The Second Payment Services Directive (PSD2) is a fundamental piece of payments related legislation in Europe, which entered into force in January 2016. PSD2 is the product of a review of the original Payment Services Directive and requires payment service providers (PSPs) to make a significant number of changes to existing operations. The Directive requires that all Member States implement these rules as national law by 13 January 2018, with the exception of certain rules around strong customer authentication and secure communication, implementation of which will run to a different timetable.

PSD2 is a significant evolution of existing regulation for the payments industry. It aims to increase competition in an already competitive payments industry, bring into scope new types of payment services, enhance customer protection and security and extend the reach of the Directive.

Why is PSD2 important?

PSD2 is an important step towards a Digital Single Market in Europe, which aims to make the EU’s single market fit for the digital age. The new measures will also ensure that all PSPs active in the EU are subject to supervision and appropriate rules. There will be wide-reaching implications for a range of parties including banks, other PSPs, FinTechs and customers.

What changes does PSD2 make?

PSD2 will set out a common legal framework for businesses and consumers when making and receiving payments within the European Economic Area (EEA) – which comprises the 28 European Union Member States plus Norway, Iceland and Liechtenstein – and outside the EEA.

The PSD2 text makes it clear that customers have a right to use what are termed Payment Initiation Service Providers (PISPs) and Account Information Service Providers (AISPs) where the payment account is accessible online and where they have given their explicit consent. These changes reflect the market growth in e-commerce activities and use of internet and mobile payments as well as the rise of new technological developments and a trend towards customers having relationships with multiple account providers. This will make internet and mobile payments easier and help customers to manage their accounts and make better comparisons of deals.

The other key changes introduced by PSD2 can be grouped into four main but overlapping themes: market efficiency and integration; consumer protection; competition and choice; and security.
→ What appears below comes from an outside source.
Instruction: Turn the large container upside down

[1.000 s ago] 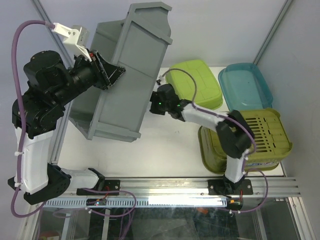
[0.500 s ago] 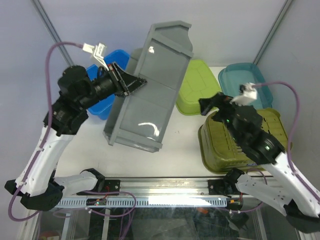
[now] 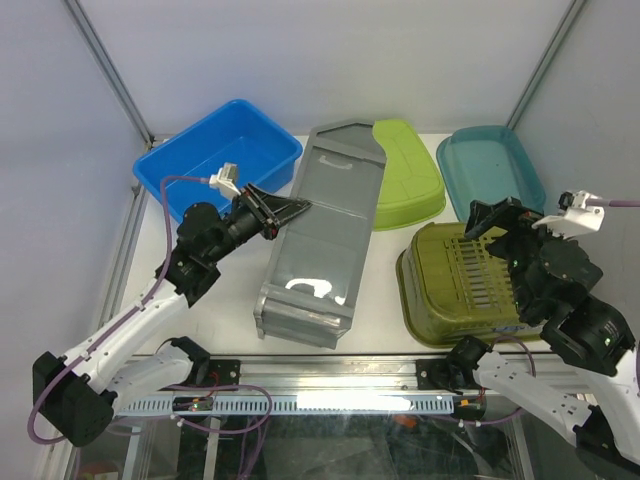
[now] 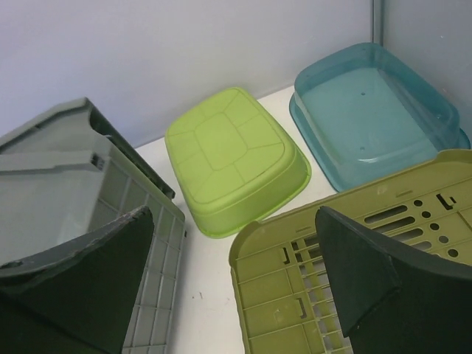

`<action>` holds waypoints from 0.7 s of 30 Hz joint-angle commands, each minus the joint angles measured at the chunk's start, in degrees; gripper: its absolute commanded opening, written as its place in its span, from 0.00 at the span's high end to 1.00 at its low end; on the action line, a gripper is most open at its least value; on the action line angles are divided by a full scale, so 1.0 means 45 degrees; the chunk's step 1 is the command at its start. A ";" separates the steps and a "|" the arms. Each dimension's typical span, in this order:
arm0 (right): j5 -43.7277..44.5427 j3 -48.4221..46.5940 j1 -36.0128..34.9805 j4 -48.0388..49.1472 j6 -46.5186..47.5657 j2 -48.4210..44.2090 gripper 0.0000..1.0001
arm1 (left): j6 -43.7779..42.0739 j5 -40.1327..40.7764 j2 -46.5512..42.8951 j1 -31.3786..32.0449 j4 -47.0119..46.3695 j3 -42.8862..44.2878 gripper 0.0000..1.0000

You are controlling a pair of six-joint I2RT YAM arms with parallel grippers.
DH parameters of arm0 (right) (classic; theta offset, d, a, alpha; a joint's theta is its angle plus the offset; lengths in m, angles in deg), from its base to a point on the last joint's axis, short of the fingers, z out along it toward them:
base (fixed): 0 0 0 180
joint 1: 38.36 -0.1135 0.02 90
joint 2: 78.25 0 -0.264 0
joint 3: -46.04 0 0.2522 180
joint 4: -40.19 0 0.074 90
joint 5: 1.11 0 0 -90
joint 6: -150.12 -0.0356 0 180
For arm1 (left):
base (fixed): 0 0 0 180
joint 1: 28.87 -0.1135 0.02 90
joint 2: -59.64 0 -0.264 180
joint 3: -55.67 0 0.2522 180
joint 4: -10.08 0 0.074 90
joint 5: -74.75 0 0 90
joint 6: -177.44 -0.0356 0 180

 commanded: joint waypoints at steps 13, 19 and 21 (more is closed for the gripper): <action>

Some more specific changes include:

• Extension of scope to all currencies and one-leg payment transactions
• Changes to the scope of the exclusions
• Passporting, authorisation rules and supervision of payment institutions
• Consumer protection
• New providers and new payment services
• Operational and security risk management and incident reporting
• Requirements for strong customer authentication and secure communication

What are the timelines?

PSD2 must be transposed into national law by Member States by 13 January 2018, which means that the majority of the legal provisions will apply from that date.

However, PSD2 empowers the European Banking Authority (EBA) to develop a number of guidelines and technical standards, including a mandate (under Article 98) to deliver regulatory technical standards (RTS) on strong customer authentication and secure communication, implementation of which will run to a different timetable.

Where is UK Finance involved?

PSD2 is a major piece of legislation for the UK and it is important that it is considered alongside all the other regulatory and strategic initiatives in play. Many of the requirements and changes in the evolving landscape interrelate; the end result needs to be an efficient, competitive and safe payments market for customers and PSPs alike. UK Finance is well placed to support the industry as it embarks on the implementation of PSD2.

UK Finance will continue to lead the critical work to ensure a coordinated approach to implement PSD2 requirements and secure the best outcomes for UK customers and the market. This is being achieved by working closely with our members, the wider industry and key stakeholders – both domestically and European wide.

Background to Open Banking

In August 2016, the Competition and Markets Authority (CMA) published the final report for its retail banking Market Investigation. The CMA has set out a package of remedies aimed at increasing innovation and improving competition.

This included a requirement for the nine largest current account providers to make available to authorised third parties:

• Standardised product and reference data (by 31 March 2017);
• With customer consent, secure access to specific current accounts in order to read the transaction data and initiate payments (by January 2018).

This information will be shared through an open Application Programming Interface (API) framework which will prioritise customer protection. The Open Banking Implementation Entity will develop API Standards allowing two different pieces of software from different financial institutions to interact and exchange data.

What is Open Banking?

The introduction of ‘open banking’ in the UK will transform banking as we know it. Customers will have the option to share information about how they operate their bank account with organisations that will work to deliver an enhanced banking experience, for example  by offering comparison and switching services to help customers identify the best financial products for them.